Riccardo Manzini (Department of Industrial Engineering, Alma Mater Studiorum – Bologna University, Bologna, Italy)
Riccardo Accorsi (Department of Industrial Engineering, Alma Mater Studiorum – Bologna University, Bologna, Italy)
Ziad Ayyad (Department of Agricultural and Food Sciences, Alma Mater Studiorum – Bologna University, Bologna, Italy)
Alessandra Bendini (Department of Agricultural and Food Sciences, and Interdepartmental Centre for Industrial Research in Agri-Food, Alma Mater Studiorum – Bologna University, Bologna, Italy)
Marco Bortolini (Department of Industrial Engineering, Alma Mater Studiorum – Bologna University, Bologna, Italy)
Mauro Gamberi (Department of Management and Engineering, Padua University, Padua, Italy)
Enrico Valli (Interdepartmental Centre for Industrial Research in Agri-Food, Alma Mater Studiorum – Bologna University, Cesena, Italy)
Tullia Gallina Toschi (Department of Agricultural and Food Sciences, and Interdepartmental Centre for Industrial Research in Agri-Food, Alma Mater Studiorum – Bologna University, Bologna, Italy)

British Food Journal

ISSN: 0007-070X

Article publication date: 25 November 2014

Abstract

Purpose

Modern supply chains collect and deliver products worldwide and link vendors and consumers over thousands of miles.

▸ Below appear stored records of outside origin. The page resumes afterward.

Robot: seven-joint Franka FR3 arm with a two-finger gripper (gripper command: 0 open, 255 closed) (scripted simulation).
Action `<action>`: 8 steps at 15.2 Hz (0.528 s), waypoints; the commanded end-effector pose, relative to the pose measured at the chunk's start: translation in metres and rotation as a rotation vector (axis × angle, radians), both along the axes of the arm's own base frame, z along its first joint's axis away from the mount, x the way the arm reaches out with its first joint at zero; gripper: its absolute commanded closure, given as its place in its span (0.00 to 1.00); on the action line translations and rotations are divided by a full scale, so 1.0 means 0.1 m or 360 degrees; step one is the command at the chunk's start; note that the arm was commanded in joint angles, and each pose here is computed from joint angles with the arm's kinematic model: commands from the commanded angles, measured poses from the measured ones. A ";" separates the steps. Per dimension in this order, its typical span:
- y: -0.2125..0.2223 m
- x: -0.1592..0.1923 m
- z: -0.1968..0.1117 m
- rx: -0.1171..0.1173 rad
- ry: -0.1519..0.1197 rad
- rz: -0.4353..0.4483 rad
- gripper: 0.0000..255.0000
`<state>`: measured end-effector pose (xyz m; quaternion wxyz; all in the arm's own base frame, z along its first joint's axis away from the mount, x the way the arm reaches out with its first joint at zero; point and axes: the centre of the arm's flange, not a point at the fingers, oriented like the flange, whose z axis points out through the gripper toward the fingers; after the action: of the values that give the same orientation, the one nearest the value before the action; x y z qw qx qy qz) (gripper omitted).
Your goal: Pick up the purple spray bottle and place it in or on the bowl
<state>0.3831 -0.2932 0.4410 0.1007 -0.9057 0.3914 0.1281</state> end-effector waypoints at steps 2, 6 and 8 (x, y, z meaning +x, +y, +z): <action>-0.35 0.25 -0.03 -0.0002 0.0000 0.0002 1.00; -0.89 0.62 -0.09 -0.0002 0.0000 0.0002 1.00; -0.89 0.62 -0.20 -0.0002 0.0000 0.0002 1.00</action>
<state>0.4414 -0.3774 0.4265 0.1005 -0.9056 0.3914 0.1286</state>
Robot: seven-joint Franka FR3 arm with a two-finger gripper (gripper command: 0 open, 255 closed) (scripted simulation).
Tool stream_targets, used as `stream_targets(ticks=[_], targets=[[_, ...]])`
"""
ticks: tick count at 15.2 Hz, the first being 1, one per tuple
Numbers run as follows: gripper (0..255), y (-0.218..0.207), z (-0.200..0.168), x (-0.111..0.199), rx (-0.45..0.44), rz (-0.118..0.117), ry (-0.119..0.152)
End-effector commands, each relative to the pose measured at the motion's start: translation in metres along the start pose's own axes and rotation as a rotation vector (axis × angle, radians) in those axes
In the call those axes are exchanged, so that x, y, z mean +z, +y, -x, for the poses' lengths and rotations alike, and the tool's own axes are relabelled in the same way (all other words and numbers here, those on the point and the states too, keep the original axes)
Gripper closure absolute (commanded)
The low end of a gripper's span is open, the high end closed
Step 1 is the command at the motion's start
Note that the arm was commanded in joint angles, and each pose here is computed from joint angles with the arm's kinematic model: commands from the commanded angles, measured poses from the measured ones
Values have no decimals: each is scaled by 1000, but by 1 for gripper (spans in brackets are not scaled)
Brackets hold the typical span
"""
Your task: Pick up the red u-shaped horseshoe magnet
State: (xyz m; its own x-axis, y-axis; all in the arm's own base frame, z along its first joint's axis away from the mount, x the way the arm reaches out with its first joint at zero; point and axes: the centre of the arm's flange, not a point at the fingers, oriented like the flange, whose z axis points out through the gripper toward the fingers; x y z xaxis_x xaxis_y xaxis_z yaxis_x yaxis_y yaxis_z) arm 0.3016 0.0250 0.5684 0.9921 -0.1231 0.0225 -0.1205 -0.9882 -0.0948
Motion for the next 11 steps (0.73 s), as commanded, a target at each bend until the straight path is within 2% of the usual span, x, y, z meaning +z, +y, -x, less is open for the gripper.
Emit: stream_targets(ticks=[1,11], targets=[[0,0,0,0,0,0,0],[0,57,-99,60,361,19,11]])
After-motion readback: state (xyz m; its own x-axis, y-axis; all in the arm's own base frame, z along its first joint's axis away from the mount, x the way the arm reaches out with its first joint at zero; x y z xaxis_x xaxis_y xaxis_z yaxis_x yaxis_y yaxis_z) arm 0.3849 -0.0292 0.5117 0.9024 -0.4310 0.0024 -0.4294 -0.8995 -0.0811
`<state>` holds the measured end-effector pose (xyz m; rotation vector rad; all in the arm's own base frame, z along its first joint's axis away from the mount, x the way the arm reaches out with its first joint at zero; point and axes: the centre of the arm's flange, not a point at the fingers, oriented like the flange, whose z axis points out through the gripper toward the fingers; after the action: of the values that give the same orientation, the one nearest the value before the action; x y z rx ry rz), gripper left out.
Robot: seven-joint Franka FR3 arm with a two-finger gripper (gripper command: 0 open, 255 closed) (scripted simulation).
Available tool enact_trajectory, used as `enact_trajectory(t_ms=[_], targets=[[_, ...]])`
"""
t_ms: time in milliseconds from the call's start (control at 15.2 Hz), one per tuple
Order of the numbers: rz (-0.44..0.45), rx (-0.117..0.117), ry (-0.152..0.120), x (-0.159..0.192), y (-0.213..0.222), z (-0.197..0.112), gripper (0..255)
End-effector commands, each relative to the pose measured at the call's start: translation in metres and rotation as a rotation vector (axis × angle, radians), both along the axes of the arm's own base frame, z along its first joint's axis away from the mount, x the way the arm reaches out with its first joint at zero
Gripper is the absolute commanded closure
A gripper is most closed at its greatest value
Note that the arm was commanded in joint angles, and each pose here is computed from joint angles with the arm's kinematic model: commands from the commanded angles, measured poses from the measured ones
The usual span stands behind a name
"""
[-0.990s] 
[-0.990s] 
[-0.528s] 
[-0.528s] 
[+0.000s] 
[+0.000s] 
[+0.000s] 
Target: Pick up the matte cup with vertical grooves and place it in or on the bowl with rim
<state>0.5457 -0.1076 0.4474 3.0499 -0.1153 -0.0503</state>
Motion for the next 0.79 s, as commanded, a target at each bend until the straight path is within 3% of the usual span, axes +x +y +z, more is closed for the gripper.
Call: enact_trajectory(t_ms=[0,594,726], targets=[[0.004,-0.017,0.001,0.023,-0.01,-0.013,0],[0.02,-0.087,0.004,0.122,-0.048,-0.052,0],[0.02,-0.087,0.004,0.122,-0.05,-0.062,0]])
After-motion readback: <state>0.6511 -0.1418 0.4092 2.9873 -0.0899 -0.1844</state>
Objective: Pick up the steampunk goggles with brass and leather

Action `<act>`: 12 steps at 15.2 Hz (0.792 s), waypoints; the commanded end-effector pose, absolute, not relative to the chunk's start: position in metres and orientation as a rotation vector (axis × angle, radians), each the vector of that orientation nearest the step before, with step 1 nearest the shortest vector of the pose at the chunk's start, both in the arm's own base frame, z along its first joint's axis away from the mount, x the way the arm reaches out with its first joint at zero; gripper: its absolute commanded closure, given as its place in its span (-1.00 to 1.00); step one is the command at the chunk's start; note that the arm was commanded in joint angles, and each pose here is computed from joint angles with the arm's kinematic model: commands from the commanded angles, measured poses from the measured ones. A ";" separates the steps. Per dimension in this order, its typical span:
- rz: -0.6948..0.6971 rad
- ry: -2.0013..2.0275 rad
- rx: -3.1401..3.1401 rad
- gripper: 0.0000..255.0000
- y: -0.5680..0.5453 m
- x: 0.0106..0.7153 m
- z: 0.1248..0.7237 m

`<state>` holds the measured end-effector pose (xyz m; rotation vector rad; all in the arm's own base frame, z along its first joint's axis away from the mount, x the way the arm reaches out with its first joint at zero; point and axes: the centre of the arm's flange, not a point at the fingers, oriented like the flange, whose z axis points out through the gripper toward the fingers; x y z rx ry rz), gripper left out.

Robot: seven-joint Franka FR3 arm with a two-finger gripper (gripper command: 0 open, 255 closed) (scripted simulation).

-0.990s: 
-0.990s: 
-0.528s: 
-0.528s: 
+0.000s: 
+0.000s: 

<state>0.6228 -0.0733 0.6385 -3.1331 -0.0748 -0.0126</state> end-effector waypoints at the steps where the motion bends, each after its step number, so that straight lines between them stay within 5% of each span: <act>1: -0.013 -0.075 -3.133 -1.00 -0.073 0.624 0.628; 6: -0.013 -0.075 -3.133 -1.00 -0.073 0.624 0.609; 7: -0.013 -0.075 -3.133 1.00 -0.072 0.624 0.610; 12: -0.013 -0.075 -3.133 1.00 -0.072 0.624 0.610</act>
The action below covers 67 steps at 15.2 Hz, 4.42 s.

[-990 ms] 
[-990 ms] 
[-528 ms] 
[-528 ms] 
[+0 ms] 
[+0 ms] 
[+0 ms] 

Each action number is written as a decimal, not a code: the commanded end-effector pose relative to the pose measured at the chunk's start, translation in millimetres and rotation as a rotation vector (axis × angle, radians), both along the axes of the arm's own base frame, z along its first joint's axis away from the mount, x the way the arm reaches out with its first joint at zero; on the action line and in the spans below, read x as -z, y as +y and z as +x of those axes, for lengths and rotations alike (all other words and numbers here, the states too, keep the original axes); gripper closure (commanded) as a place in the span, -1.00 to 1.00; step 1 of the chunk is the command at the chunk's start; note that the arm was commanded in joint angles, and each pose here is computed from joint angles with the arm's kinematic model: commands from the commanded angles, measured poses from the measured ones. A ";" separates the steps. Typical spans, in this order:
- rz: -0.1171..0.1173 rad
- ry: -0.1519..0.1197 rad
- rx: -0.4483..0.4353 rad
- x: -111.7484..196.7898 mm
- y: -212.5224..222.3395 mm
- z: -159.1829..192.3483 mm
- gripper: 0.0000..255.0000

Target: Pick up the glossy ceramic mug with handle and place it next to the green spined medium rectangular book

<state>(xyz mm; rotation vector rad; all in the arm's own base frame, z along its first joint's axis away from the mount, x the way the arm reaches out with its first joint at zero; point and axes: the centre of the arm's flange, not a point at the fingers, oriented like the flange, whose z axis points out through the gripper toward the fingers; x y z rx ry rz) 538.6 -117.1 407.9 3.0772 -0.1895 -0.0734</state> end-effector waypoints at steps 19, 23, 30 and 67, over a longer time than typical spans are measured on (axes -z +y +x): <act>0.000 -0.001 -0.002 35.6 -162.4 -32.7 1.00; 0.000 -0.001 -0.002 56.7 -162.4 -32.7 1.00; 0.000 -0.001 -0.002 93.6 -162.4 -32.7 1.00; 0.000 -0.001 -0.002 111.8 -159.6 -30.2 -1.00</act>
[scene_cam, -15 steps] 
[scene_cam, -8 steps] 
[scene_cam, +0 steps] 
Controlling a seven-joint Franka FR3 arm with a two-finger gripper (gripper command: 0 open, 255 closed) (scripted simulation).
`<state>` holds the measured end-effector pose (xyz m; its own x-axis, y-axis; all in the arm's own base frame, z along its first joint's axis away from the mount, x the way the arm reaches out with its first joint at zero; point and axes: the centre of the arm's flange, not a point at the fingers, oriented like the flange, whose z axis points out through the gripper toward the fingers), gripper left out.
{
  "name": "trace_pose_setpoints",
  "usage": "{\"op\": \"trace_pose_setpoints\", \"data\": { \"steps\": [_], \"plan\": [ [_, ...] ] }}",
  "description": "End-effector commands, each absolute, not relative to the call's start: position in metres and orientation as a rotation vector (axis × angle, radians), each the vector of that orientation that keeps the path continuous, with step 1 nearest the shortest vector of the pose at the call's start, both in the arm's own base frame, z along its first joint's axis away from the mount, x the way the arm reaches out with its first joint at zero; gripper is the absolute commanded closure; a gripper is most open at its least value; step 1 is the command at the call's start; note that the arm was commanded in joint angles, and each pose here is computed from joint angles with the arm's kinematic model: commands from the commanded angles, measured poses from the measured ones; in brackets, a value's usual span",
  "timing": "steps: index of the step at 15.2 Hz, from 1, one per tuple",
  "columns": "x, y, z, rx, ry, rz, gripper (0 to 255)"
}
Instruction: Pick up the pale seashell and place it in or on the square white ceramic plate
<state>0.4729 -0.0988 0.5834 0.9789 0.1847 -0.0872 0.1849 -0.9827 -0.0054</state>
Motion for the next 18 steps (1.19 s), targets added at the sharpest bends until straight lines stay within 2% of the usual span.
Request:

In the food industry, the quality of products is affected by manufacturing/processing and logistics activities, such as transportation and packaging. Specifically, transportation is likely the most critical step throughout the “food journey” from farm to fork because of the potential stresses that affect the products during shipment and storage activities. The purpose of this paper is to present and apply an original assessment of quality, safety and environmental effects due to the international distribution of food products via different container solutions. A case study that examines the shipment of edible oils from Italy to Canada demonstrates that the quality of a product at the place of consumption can be significantly affected by the use of different containers.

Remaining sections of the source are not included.